Bhansali Engineering Polymers - An Import Substitution Story!

Dear @Agarwala,

Although there is a general perception that the promoter pledging of the stocks is negative, I feel that, there can be cases when it would be considered to be as positive also. If the promoter is pledging stock to raise capital to purchase additional stake in his/ her profit making business, it can be considered as hugely positive.

In case of BEPL, I think, there are strong reasons to believe that the stocks pledged many years back have not been released as yet for positive reasons. Let me explain my thought process below. As I am not the most experienced person in the stock market, I could be wrong in the following logic, hence request anyone to correct me, if you find a flaw.

Currently, there are 5,00,00,000 stocks which are pledged by BEPL promoters.

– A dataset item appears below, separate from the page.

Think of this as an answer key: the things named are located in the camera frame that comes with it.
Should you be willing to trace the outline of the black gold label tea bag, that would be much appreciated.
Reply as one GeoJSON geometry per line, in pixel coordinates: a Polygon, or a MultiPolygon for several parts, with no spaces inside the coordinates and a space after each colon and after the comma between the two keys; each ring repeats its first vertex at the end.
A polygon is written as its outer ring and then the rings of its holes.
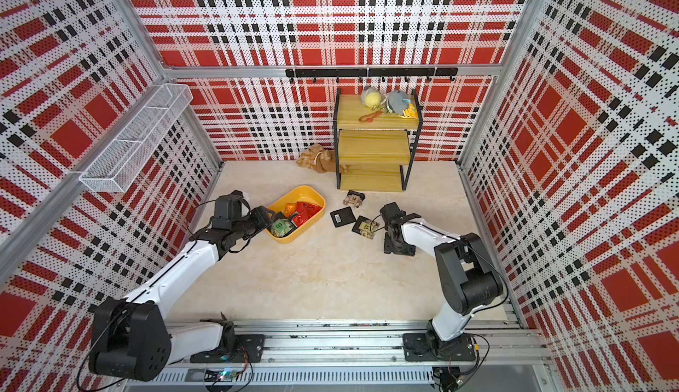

These stocks were pledged many years back (I do not know the exact date). BSE Shareholding pattern has started including the Promoter Pledging information starting from the Mar-2009 Quarter, hence let us take that Quarter as a reference point and make our judgement based on that.

As of Mar-2009, promoter and promoter groups owned 44.82% of the stocks of the company and 67.24% of the above stocks (5,00,00,000) were pledged. 2009 was the year when the company had made a loss of Rs. 11.42 crores. BEPL’s share price during the Mar-09 Quarter was around Rs. 9, hence let us assume that the market capitalization was around Rs. 149 crores. Out of the above, the value of pledged stocks would come to be around Rs. 45 crores. Let us make an estimate that, the above pledge helped the promoters to obtain a long-term loan value of around 36 crores (80% of the total pledged stock value).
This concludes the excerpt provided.